En realidad, me hubiera gustado titular esta crítica como “el placer culpable de disfrutar viendo a Keanu Reeves repartir estopa y matar a todo bicho viviente”, pero, claro, quedaba un poco largo. Quitando la longitud, desde luego describe bastante bien esta entretenidísima John Wick: Pacto de sangre.

Que ¿quién es John Wick? Pues eso mismo me preguntaba yo cuando una noche, al volver a casa y sin ganas de acostarme, me dediqué a hacer zapping en la televisión. Cuando de repente (o gracias al destino) me encontré con una película de la que no había oído hablar, John Wick, donde el señor Reeves se peleaba con medio mundo y mataba hasta al apuntador. Y eso solo porque el idiota hijo de un mafioso ruso tuvo la genial idea no solo de robar el coche a un letal y reverenciado asesino a sueldo, sino de matar a su cachorro, que simbolizaba el último recuerdo de su esposa muerta, la mujer por la que abandonó su mortal ocupación.

Cualquiera que haya visto la primera parte no entenderá por qué esta producción no llegó a estrenarse en cines en nuestro país, sino que pasó directamente a la pequeña pantalla. Pero, como dice el dicho, más vale tarde que nunca, y, gracias al éxito que consiguió la presentación de este personaje, ahora podemos recrearnos en pantalla grande con esta fantástica segunda parte.

Lo mejor es que la acción se retoma justo donde terminó la anterior, enlazando así ambas historias. Desde luego, el guion es casi inexistente, pero es que da exactamente lo mismo. Qué me importa el guion cuando no puedo apartar la vista de la pantalla en unas escenas de lucha perfectamente coreografiadas y tremendamente efectistas.

Y, por qué no decirlo, también por alucinar con la letal efectividad de Wick a la hora de matar, directamente, sin florituras y con precisión, a todo aquel que osa interponerse en su camino. Seguramente no sea políticamente correcto confesarlo, pero es que hay momentos en que parece que la sangre va a salpicarte y no hay nada mejor que esa sensación de realidad en cada muerte, en cada atropello y casi en cada golpe.

Porque además aquí se reducen bastante más las “moñadas” de intentar hacernos ver el lado sensible de un mortal asesino que no duda lo más mínimo en quitar de en medio a cualquiera que obstaculice su personal venganza.
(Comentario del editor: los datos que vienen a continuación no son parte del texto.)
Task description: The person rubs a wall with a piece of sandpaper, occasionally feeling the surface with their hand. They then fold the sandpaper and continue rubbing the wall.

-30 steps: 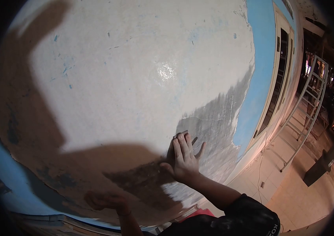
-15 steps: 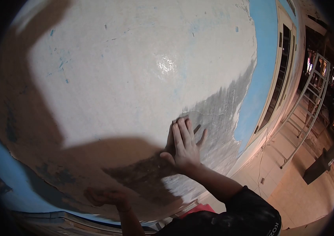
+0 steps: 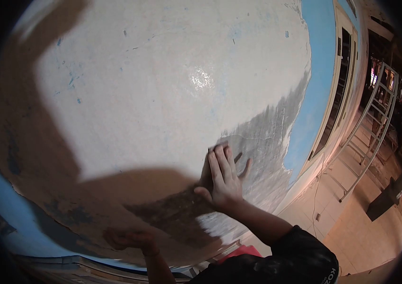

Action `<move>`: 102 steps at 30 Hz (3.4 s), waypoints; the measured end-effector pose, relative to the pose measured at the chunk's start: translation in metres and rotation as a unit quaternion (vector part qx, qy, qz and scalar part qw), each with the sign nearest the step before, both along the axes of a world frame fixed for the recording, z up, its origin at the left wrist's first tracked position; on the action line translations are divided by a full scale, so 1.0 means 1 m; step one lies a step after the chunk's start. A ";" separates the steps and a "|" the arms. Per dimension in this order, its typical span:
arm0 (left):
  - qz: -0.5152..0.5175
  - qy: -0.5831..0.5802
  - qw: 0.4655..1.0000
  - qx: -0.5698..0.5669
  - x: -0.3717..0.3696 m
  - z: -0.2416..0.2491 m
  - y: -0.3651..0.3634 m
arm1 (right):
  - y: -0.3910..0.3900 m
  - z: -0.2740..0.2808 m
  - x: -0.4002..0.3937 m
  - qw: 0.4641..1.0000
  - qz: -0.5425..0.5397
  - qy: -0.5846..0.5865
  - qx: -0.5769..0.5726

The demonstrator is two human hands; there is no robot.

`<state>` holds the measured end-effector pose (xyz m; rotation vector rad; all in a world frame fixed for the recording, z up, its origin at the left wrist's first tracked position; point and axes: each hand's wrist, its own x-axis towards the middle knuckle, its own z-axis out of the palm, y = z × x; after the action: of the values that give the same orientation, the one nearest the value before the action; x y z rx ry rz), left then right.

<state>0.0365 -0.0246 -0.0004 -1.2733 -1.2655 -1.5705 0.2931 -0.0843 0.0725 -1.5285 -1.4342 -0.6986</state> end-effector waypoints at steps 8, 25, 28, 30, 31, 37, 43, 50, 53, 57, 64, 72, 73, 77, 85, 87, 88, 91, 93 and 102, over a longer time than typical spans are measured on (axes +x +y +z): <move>0.021 0.017 1.000 -0.012 -0.004 -0.007 0.002 | -0.004 0.013 0.005 0.999 -0.016 -0.036 -0.036; 0.022 0.013 0.999 -0.021 -0.002 -0.007 0.004 | -0.011 0.003 -0.002 1.000 0.006 0.009 -0.002; 0.015 0.008 1.000 -0.025 -0.002 -0.008 0.003 | -0.012 -0.009 -0.004 1.000 -0.008 0.000 -0.008; 0.012 0.001 1.000 -0.029 -0.003 -0.010 0.001 | -0.006 0.007 -0.001 1.000 -0.026 -0.009 0.004; 0.013 -0.001 0.999 -0.029 -0.004 -0.011 0.002 | -0.004 0.014 0.001 0.999 -0.029 -0.012 0.015; 0.013 -0.005 1.000 -0.024 -0.001 -0.010 0.004 | -0.008 0.002 -0.004 0.999 -0.028 0.005 0.015; -0.013 0.002 1.000 -0.019 -0.002 -0.005 0.000 | -0.001 0.025 0.000 0.996 -0.066 -0.036 0.040; -0.022 -0.013 1.000 -0.009 0.001 -0.001 0.000 | -0.016 -0.003 -0.002 0.996 -0.053 -0.066 -0.030; -0.007 -0.024 1.000 -0.015 0.001 -0.005 0.002 | -0.013 0.018 -0.003 0.996 -0.065 -0.054 -0.006; 0.001 -0.016 1.000 -0.019 -0.001 -0.007 0.002 | -0.011 0.019 -0.002 0.996 -0.074 -0.050 -0.001; 0.007 -0.014 1.000 -0.026 -0.001 -0.008 0.001 | -0.007 -0.007 0.000 0.996 -0.060 -0.068 -0.001; 0.008 -0.009 1.000 -0.026 -0.004 -0.011 0.003 | -0.008 -0.003 -0.001 0.998 -0.060 -0.029 0.008; 0.003 -0.005 1.000 -0.022 -0.005 -0.011 0.003 | -0.009 -0.009 -0.002 0.999 -0.048 -0.023 0.006; 0.015 -0.004 1.000 -0.020 -0.002 -0.007 0.001 | -0.004 0.011 0.001 0.997 -0.062 -0.041 0.018; 0.005 -0.002 1.000 -0.014 -0.001 -0.003 0.002 | -0.009 -0.010 0.001 0.998 -0.044 -0.031 -0.010; 0.006 -0.007 1.000 -0.024 -0.002 -0.006 0.001 | -0.005 0.007 0.001 0.997 -0.059 -0.044 0.012; 0.009 -0.007 0.999 -0.030 -0.004 -0.008 0.002 | -0.003 0.014 0.001 0.996 -0.067 -0.050 0.022; -0.004 -0.019 0.999 -0.028 -0.005 -0.010 0.004 | 0.002 0.019 0.004 0.994 -0.056 -0.085 0.046; -0.018 -0.033 0.999 -0.021 -0.002 -0.009 0.004 | -0.001 0.010 0.005 0.996 -0.048 -0.078 0.023; -0.074 -0.067 0.995 -0.005 -0.001 -0.012 0.008 | 0.011 0.019 0.007 0.994 -0.060 -0.048 0.073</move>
<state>0.0360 -0.0168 -0.0128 -1.3130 -1.2872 -1.7821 0.2997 -0.0728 0.0911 -1.4920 -1.3383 -0.9405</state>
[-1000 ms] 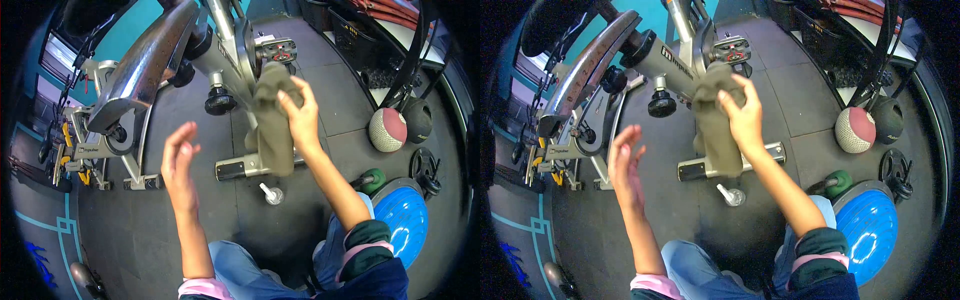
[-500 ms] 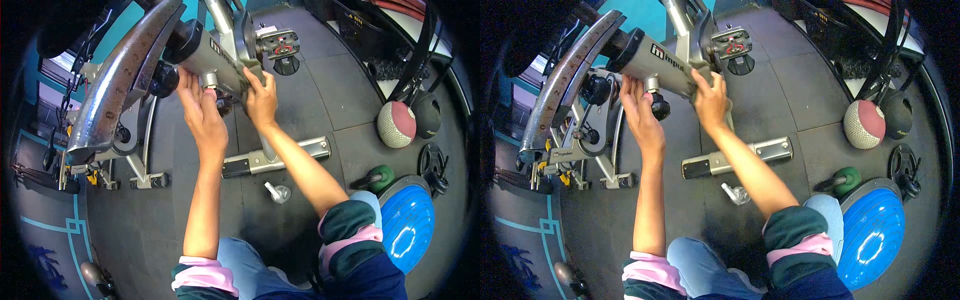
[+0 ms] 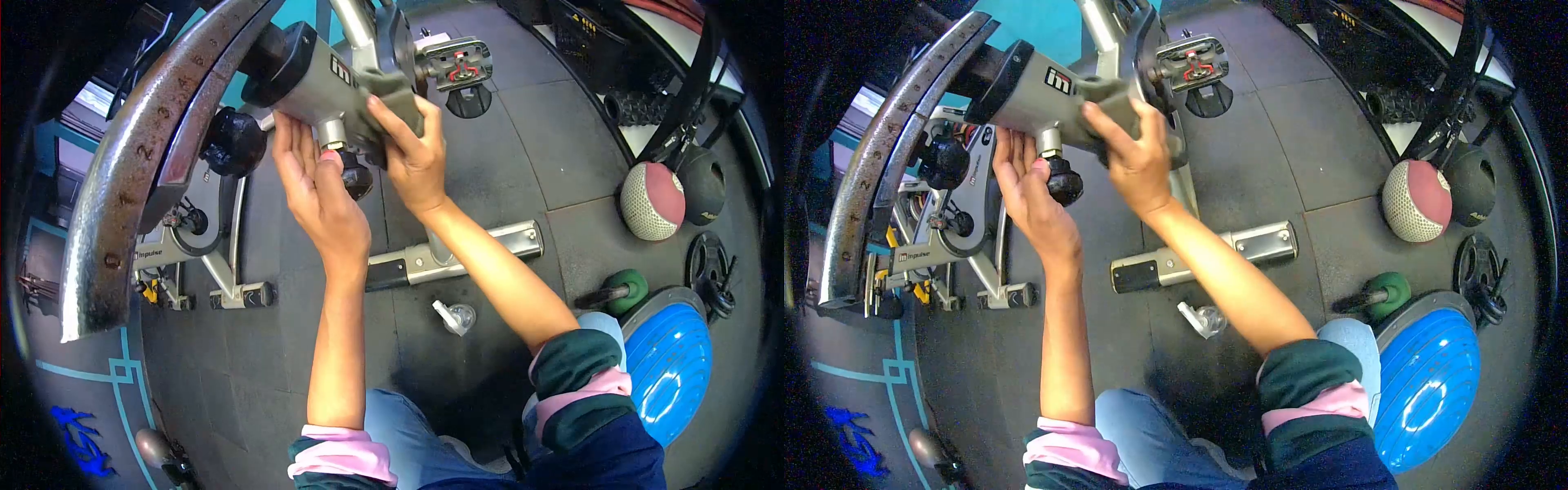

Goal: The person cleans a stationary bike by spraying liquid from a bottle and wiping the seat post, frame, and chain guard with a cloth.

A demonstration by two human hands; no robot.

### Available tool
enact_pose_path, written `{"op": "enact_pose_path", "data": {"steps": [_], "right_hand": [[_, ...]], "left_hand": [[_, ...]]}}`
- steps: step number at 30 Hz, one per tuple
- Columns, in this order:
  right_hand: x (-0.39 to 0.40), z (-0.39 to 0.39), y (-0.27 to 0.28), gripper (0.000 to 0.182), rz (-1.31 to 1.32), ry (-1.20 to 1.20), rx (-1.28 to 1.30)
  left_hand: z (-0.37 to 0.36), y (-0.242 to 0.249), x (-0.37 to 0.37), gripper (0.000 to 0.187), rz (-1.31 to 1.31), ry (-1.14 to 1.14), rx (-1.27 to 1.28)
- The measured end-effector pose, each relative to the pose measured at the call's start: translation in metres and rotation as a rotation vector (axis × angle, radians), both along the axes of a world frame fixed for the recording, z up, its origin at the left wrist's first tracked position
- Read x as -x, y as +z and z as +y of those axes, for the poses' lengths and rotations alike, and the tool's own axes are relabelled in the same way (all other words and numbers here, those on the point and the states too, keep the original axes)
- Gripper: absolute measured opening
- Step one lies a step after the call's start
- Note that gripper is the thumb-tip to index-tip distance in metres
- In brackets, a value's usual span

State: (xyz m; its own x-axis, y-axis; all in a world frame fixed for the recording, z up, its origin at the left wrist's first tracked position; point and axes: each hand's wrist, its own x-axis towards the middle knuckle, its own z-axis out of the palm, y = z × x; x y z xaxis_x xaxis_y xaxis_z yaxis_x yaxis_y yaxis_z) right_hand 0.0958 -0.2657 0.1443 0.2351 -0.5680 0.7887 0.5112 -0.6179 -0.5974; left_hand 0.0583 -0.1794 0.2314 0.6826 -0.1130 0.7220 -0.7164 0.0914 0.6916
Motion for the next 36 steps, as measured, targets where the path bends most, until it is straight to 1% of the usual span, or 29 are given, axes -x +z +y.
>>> {"op": "enact_pose_path", "data": {"steps": [2, 3, 4, 5, 6, 8, 10, 11, 12, 14, 15, 17, 18, 20, 21, 23, 24, 26, 27, 28, 30, 31, 33, 34, 36], "right_hand": [[0.004, -0.014, -0.039, 0.049, 0.308, 0.015, 0.016], [0.004, -0.028, -0.060, 0.049, 0.463, 0.077, 0.009], [0.006, -0.040, -0.066, 0.048, 0.612, 0.135, 0.001], [0.008, -0.049, -0.072, 0.049, 0.551, 0.127, 0.029], [0.014, -0.048, -0.056, 0.049, 0.548, 0.122, 0.032], [0.031, -0.034, -0.011, 0.052, 0.169, 0.113, -0.036], [0.030, -0.014, 0.008, 0.055, -0.043, 0.085, 0.153], [0.023, 0.000, 0.006, 0.060, -0.082, 0.073, 0.205], [0.016, 0.010, -0.001, 0.051, -0.123, 0.048, 0.197], [0.002, -0.004, -0.032, 0.041, -0.120, 0.030, 0.500], [-0.002, -0.008, -0.054, 0.041, -0.118, 0.031, 0.495], [-0.002, -0.015, -0.098, 0.034, 0.397, 0.074, 0.879], [0.004, -0.021, -0.111, 0.037, 0.585, 0.111, 0.770], [0.027, -0.025, -0.113, 0.042, 0.627, 0.144, 0.473], [0.033, -0.022, -0.106, 0.042, 0.627, 0.147, 0.472], [0.044, -0.021, -0.083, 0.050, 0.312, 0.126, 0.273], [0.046, -0.021, -0.065, 0.050, 0.318, 0.127, 0.277], [0.043, -0.011, -0.029, 0.053, 0.026, 0.038, 0.206], [0.037, -0.007, -0.021, 0.052, 0.024, 0.070, 0.224], [0.030, -0.005, -0.020, 0.050, 0.094, 0.113, 0.269], [0.023, -0.008, -0.046, 0.050, 0.256, 0.149, 0.427], [0.024, -0.010, -0.060, 0.050, 0.250, 0.145, 0.431], [0.034, -0.016, -0.090, 0.054, 0.484, 0.193, 0.309], [0.039, -0.022, -0.096, 0.057, 0.496, 0.129, 0.228], [0.042, -0.030, -0.100, 0.056, 0.453, 0.050, -0.003]], "left_hand": [[0.000, -0.001, 0.000, 0.058, -0.002, 0.006, 0.004], [0.000, -0.001, 0.000, 0.058, -0.001, 0.011, 0.003], [0.000, -0.001, -0.001, 0.058, -0.006, 0.012, 0.003], [0.000, -0.001, -0.001, 0.058, -0.007, 0.007, 0.005], [0.000, -0.002, -0.002, 0.058, -0.017, 0.013, 0.003], [0.000, -0.003, -0.003, 0.058, -0.024, 0.023, 0.001], [-0.001, -0.002, -0.001, 0.059, -0.017, 0.014, 0.011], [-0.001, -0.002, 0.000, 0.059, -0.015, 0.014, 0.005], [-0.001, -0.002, 0.000, 0.059, -0.007, 0.016, 0.011], [-0.001, -0.001, -0.001, 0.059, -0.001, 0.022, 0.019], [0.001, -0.001, -0.003, 0.059, -0.006, -0.004, 0.016], [0.003, -0.004, -0.003, 0.059, -0.003, -0.037, 0.008], [0.003, -0.005, -0.003, 0.059, -0.009, -0.035, 0.010], [0.002, -0.004, -0.006, 0.059, -0.025, -0.036, 0.012], [0.002, -0.004, -0.006, 0.058, -0.046, -0.020, 0.007], [0.001, -0.004, -0.005, 0.058, -0.060, -0.004, 0.005], [0.000, -0.004, -0.004, 0.058, -0.052, -0.009, 0.016], [0.000, -0.005, -0.002, 0.058, -0.036, -0.011, 0.026], [0.000, -0.004, -0.002, 0.058, -0.036, -0.012, 0.022], [-0.001, -0.002, -0.002, 0.058, -0.041, -0.015, 0.018], [0.000, -0.003, -0.002, 0.058, -0.038, -0.012, 0.028], [-0.001, -0.005, -0.003, 0.058, -0.034, -0.006, 0.041], [-0.003, -0.007, -0.004, 0.059, -0.054, 0.019, 0.056], [-0.004, -0.006, -0.004, 0.060, -0.066, 0.045, 0.064], [-0.006, -0.005, -0.004, 0.059, -0.060, 0.049, 0.090]]}}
El conjunto de todo esto es John Wick, un sorprendente (a pesar de ciertas carencias) filme de acción rodado de manera sobresaliente por Chad Stahelski, todo un especialista, no solo por haber ejercido de doble de Keanu Reeves en Matrix, sino por coordinar las escenas de lucha en sus secuelas. Está claro que Stahelski aprendió bien la lección, con una ópera prima de lo más interesante y una secuela que puede llegar hasta a superarla. Si en el futuro se preocupa más por la calidad del guion y la profundidad de los personajes, sin duda será un director al que seguir.

Y encima la producción esta cuidadísima, con una fotografía que es una maravilla y unas localizaciones perfectas, sobre todo las que tienen lugar en la ciudad de Roma. ¿Qué más se puede pedir?

Lo mejor: el brillante espectáculo de acción y las escenas de lucha; la fotografía; y la (por surrealista e irónica) escena que comparten los personajes de Common y Reeves en el bar del hotel Continental, discutiendo de la manera más educada y civilizada posible cómo van a acabar el uno con el otro.

Lo peor: la sobreactuada presencia de Laurence Fishburne (¿dónde estás, Morfeo?).